=== PROBLEM TO SOLVE ===
Extract from the entries below, exactly as given, only the lines from the line containing "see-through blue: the" to the line containing "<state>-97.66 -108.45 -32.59", both lines included.

### DATA TO USE

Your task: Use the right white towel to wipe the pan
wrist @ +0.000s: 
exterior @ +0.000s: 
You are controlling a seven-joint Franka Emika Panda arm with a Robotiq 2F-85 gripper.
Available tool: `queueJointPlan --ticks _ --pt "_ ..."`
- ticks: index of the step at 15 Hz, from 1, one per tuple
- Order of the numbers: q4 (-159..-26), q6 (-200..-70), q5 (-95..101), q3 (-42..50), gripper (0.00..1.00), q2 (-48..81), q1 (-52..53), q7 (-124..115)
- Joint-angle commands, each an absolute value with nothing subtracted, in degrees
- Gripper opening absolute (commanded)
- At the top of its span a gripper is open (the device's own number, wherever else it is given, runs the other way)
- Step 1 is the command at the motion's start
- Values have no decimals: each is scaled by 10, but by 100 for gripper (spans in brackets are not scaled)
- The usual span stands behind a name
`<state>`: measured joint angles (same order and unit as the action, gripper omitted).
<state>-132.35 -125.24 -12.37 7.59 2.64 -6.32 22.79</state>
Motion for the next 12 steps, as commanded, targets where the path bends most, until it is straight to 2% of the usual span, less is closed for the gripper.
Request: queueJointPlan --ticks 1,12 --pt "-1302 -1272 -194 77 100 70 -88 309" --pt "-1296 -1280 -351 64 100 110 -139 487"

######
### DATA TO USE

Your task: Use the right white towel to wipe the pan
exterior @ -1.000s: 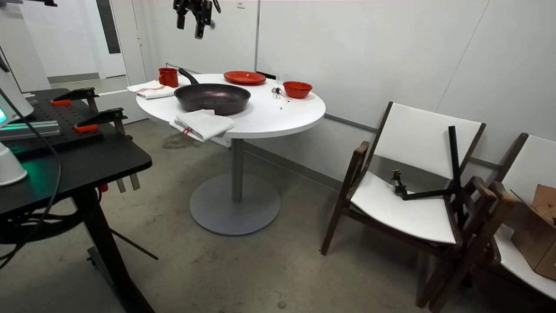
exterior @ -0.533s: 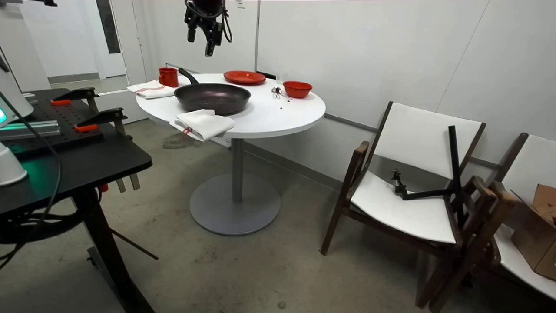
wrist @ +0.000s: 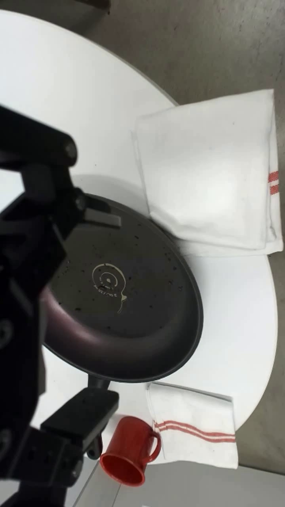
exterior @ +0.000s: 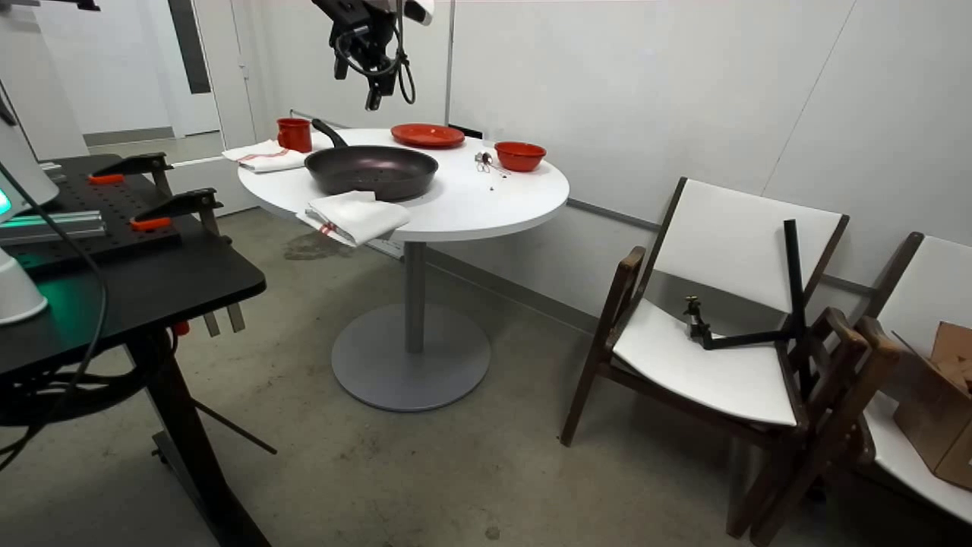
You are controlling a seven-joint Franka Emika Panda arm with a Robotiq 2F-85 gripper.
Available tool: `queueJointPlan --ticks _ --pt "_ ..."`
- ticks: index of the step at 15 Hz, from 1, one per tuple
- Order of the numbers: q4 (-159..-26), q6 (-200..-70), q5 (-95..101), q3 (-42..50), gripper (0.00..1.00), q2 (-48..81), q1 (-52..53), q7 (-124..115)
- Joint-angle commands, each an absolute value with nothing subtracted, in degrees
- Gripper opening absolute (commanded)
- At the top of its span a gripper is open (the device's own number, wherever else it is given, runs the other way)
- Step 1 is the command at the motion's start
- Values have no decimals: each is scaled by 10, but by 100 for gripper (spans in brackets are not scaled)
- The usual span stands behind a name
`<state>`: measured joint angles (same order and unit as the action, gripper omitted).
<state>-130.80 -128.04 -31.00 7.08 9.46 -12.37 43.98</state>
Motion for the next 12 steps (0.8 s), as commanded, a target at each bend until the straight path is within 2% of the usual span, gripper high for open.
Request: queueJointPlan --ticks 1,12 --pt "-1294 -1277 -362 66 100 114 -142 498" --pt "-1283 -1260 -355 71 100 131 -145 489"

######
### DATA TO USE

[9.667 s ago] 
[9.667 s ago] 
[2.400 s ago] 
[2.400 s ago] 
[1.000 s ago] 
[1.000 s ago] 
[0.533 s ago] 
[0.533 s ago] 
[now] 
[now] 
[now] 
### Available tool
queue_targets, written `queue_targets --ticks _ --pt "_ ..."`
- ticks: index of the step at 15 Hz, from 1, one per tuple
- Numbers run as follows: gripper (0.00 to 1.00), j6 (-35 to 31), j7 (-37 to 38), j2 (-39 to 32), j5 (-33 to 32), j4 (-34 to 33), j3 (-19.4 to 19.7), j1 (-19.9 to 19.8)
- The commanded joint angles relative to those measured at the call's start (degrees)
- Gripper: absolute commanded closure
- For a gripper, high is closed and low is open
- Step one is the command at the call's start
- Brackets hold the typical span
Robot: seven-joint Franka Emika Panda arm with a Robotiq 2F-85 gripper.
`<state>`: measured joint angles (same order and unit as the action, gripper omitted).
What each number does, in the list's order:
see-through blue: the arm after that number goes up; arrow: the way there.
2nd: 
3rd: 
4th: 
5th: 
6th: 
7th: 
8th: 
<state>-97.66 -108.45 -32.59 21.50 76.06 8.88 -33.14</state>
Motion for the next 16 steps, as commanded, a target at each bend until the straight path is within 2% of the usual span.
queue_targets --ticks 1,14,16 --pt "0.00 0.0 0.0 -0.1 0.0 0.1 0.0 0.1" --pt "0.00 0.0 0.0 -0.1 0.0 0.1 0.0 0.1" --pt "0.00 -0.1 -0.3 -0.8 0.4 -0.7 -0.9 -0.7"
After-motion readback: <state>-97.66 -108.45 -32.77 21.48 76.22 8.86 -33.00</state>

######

=== OUTPUT FOR THIS EXERCISE ===
see-through blue: the arm after that number goes up; arrow: the way there.
2nd: 
3rd: 
4th: 
5th: 
6th: 
7th: 
8th: 
<state>-97.66 -108.45 -32.59 21.50 76.06 8.88 -33.14</state>

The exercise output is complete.